Copy exactly the lines of the data below that run from the line holding "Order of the" through the line holding "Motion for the", both ends included.

▸ **SOURCE DATA**
*** Block opens ***
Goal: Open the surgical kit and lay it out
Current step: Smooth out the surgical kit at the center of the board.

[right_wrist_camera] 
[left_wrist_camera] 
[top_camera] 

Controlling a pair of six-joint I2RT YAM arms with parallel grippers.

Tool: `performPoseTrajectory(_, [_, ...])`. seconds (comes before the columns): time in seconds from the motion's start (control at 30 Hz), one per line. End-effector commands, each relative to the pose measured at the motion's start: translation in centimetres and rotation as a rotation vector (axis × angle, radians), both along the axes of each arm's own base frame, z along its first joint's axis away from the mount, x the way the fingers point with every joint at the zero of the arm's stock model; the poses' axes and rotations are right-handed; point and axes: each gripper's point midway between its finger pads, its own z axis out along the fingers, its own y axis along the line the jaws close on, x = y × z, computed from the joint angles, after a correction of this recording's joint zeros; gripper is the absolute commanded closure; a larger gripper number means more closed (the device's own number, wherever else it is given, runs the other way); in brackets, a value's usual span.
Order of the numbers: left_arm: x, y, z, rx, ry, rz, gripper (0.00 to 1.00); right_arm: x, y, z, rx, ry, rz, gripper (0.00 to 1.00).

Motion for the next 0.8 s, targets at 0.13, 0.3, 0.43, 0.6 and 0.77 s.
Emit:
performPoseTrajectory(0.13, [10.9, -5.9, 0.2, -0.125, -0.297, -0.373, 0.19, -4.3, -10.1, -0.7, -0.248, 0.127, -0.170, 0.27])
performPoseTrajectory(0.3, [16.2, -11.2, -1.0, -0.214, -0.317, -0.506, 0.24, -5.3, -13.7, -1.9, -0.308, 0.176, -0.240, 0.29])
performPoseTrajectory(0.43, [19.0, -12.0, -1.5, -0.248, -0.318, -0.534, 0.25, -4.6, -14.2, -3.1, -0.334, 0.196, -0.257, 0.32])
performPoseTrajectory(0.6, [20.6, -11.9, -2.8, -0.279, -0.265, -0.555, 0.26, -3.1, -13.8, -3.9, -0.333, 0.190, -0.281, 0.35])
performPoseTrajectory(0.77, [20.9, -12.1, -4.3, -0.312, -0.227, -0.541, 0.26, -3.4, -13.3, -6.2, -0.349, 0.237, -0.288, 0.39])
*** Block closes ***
▸ **TASK RESULT**
Order of the numbers: left_arm: x, y, z, rx, ry, rz, gripper (0.00 to 1.00); right_arm: x, y, z, rx, ry, rz, gripper (0.00 to 1.00).

Motion for the next 0.8 s, targets at 0.13, 0.3, 0.43, 0.6 and 0.77 s.

Nothing more is needed for this answer.